El caballo ejecutó unos pasos de danza hacia atrás. Mi padre tiró de las riendas. El príncipe Miguel sopló para quitarse un poco de nieve que tenía en el bigote.

Unos mozos nos trajeron los caballos destinados a mi padre y a mí. El de mi padre era un poderoso corcel de cuello esbelto y airoso, y el mío, un caballo castrado más bajo, que me había pertenecido antes de venir al Monasterio de las Cuevas.

—¡Regresaré, padre! —prometí al anciano sacerdote—. Dame tu bendición. ¿Qué puedo hacer contra mi amable, tierno e infinitamente piadoso padre cuando el mismo príncipe Miguel me ordena partir?

—¡Cierra tu asquerosa boca! —me espetó mi padre—. No estoy dispuesto a escuchar esas zarandajas durante todo el camino hasta que lleguemos al castillo del príncipe Feodor

—¡Hasta que lleguéis al infierno! —exclamó el viejo sacerdote—. Llevas a mi novicio a la muerte.

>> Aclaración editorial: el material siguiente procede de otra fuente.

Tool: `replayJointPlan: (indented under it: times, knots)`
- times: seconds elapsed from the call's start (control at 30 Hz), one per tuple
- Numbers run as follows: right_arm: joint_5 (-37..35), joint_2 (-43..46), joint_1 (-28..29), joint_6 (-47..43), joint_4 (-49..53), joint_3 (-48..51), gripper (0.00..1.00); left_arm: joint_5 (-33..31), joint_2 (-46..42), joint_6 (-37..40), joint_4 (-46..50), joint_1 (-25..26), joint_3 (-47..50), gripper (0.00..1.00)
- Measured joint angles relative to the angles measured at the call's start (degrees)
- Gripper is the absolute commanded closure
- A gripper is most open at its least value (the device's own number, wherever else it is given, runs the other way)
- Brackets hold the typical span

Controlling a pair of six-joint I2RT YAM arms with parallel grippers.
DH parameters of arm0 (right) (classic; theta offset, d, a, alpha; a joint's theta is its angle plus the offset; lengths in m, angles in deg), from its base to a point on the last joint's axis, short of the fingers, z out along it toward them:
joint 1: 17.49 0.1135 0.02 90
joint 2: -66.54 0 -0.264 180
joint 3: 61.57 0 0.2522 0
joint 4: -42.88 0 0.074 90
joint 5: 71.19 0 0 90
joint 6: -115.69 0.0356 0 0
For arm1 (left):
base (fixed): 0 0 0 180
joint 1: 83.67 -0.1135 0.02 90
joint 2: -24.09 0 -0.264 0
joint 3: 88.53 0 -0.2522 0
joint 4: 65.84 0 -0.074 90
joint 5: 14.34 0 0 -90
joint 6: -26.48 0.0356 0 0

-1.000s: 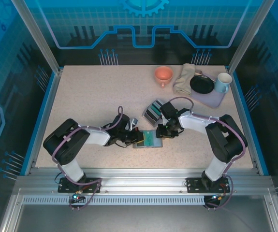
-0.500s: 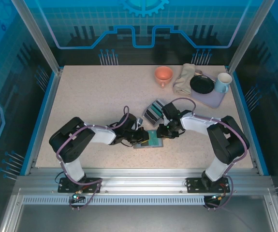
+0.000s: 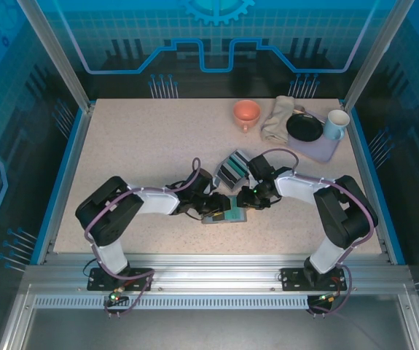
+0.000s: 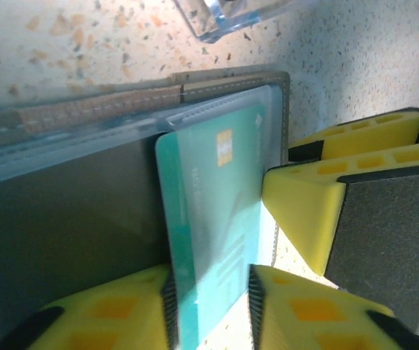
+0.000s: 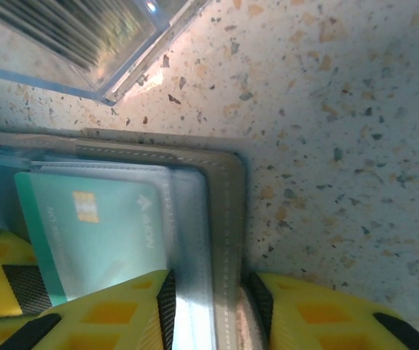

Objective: Put the credit cards into the card holder
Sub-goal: Insert the credit card into the card slot, then touch the card slot on the card holder.

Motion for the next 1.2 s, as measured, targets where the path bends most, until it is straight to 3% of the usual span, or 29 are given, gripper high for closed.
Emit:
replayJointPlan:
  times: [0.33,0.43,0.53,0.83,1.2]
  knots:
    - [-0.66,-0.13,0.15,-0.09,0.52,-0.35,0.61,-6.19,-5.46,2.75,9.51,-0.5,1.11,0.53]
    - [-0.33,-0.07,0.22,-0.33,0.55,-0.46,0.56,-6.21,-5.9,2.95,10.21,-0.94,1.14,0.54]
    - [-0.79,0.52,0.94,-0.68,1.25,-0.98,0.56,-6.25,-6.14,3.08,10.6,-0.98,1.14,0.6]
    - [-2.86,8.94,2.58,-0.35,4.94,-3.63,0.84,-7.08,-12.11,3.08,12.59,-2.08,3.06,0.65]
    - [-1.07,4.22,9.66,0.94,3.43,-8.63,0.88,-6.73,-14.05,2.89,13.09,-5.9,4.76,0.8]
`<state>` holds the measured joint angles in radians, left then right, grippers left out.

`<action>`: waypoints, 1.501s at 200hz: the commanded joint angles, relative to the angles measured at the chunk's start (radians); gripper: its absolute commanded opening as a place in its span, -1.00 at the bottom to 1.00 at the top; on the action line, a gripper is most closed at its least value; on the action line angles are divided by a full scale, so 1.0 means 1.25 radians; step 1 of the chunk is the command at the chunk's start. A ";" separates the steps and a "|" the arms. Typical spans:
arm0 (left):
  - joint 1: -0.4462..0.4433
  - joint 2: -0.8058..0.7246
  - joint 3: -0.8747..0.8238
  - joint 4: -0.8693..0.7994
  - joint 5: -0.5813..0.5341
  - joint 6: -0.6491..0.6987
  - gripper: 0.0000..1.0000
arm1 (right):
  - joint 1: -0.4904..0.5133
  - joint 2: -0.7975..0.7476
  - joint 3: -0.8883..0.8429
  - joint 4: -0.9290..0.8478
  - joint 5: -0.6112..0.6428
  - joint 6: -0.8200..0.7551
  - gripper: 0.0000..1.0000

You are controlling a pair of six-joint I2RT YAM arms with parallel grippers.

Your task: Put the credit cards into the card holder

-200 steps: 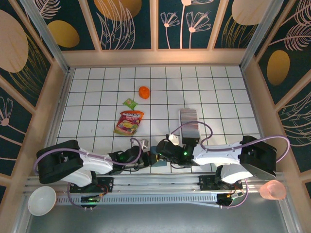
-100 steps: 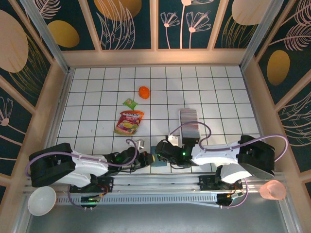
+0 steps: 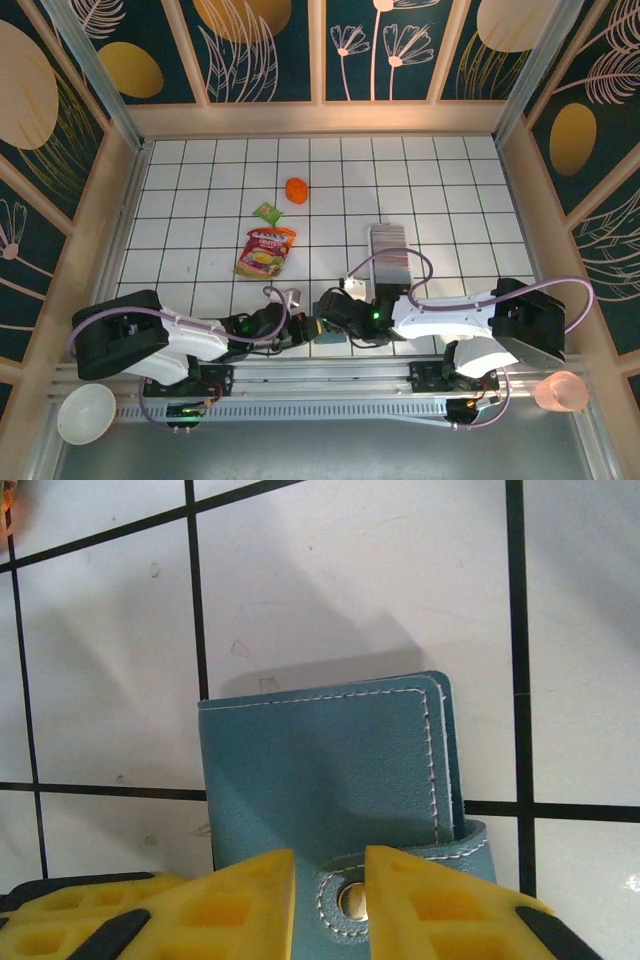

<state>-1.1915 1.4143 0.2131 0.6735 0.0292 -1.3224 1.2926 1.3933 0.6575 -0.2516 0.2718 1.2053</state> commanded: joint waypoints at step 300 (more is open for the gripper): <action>-0.003 -0.056 0.018 -0.125 -0.033 0.004 -1.00 | 0.102 0.035 -0.001 -0.021 0.127 0.113 -0.82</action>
<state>-1.1915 1.4151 0.2153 0.6704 0.0425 -1.3365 1.4471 1.4593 0.6220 -0.1761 0.4675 1.4265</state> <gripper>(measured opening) 0.039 0.082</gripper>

—¡Vosotros lleváis a vuestros novicios a una fosa! Tomáis las manos que han pintado estas maravillas...

—Las pintó Dios —murmuré secamente—, y tú lo sabes, padre. Deja de dar el espectáculo con tu irreverencia y tu beligerancia.

Monté en mi caballo con el icono envuelto en lana atado al pecho.

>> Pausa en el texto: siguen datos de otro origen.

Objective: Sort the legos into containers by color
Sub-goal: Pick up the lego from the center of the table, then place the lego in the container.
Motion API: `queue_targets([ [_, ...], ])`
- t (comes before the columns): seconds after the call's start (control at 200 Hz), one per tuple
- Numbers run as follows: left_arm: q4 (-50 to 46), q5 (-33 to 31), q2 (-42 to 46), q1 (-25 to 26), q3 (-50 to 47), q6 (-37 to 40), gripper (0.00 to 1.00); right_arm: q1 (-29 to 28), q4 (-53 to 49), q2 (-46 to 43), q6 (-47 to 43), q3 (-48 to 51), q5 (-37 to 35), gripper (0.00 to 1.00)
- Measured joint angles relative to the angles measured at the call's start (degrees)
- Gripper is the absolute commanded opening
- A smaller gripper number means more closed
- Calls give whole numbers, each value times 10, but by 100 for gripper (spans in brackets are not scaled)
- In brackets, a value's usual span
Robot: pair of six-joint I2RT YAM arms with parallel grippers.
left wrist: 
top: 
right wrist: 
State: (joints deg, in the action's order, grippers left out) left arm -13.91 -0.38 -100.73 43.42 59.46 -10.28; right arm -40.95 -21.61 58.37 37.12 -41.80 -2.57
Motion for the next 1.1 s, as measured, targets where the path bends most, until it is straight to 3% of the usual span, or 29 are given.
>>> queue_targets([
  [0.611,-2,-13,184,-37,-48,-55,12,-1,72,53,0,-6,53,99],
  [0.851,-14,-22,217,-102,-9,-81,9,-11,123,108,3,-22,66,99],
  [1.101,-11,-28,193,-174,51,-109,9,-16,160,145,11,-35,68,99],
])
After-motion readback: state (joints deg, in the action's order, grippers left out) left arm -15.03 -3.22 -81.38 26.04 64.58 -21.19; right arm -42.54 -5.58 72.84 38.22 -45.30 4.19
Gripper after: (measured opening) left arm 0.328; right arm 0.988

—¡No creo que mi hermano Feodor haya muerto! —exclamó el príncipe, tratando de controlar a su caballo y colocarlo junto al de mi padre—. Quizás esos viajeros vieron otro castillo en ruinas, un viejo...

—Nada sobrevive en los páramos —afirmó el anciano sacerdote—. No llevéis a Andrei, príncipe. Os lo ruego.